At a recent pharmaceutical conclave, GV Prasad, Co-Chairman and CEO, Dr Reddy’s Laboratories, pointed to changes in healthcare being brought in by personalised medicine and digitalisation.

The Amazons, Googles and Apples of the world and their ongoing research and release of products can check your blood sugar or monitor your heart beat.

Could companies such as these take business away from traditional companies? Would the pharma industry continue to be relevant, years down the line, Prasad asked, vocalising the worry of many an industry honcho.

This concern is not unfounded, indicates industry veteran Rajiv Gulati. Drug companies, be it multinational companies (MNC) or local ones, are “slow, conservative and bureaucratic” in adopting technology, he says, adding that it’s just a matter of time before nimble-footed smaller companies jump in and “kill” the industry’s cumbersome systems.

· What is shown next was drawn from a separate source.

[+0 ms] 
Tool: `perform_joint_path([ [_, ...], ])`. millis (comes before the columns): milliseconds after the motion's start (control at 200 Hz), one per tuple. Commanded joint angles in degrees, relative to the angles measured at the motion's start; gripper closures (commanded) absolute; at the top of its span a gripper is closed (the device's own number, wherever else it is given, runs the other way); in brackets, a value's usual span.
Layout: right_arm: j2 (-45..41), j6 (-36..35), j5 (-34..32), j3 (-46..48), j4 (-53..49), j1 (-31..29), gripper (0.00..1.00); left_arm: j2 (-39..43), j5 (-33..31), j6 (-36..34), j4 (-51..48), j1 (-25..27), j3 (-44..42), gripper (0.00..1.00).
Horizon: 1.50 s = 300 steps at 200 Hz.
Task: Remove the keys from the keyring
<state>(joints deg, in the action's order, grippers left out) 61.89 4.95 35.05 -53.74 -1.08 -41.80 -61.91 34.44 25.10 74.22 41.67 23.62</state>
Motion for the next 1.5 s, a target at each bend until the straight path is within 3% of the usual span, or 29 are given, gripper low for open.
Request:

“Between e-pharmacies and telemedicine, small companies can map the medicines required by doctors and their patients and this can be produced under a private label,” he explains. This model bypasses retailers, their margins and other corrupt practices involving doctors, making the exercise less expensive and more patient-centric, he says. And it could happen in a couple of years. Gulati was formerly Eli Lilly’s India-head and later ex-President with erstwhile Ranbaxy and his observation is rooted in having worked across continents and functions, from drug delivery to marketing, formulations to pharmaceutical ingredients, and on both sides of the MNC-domestic pharma divide.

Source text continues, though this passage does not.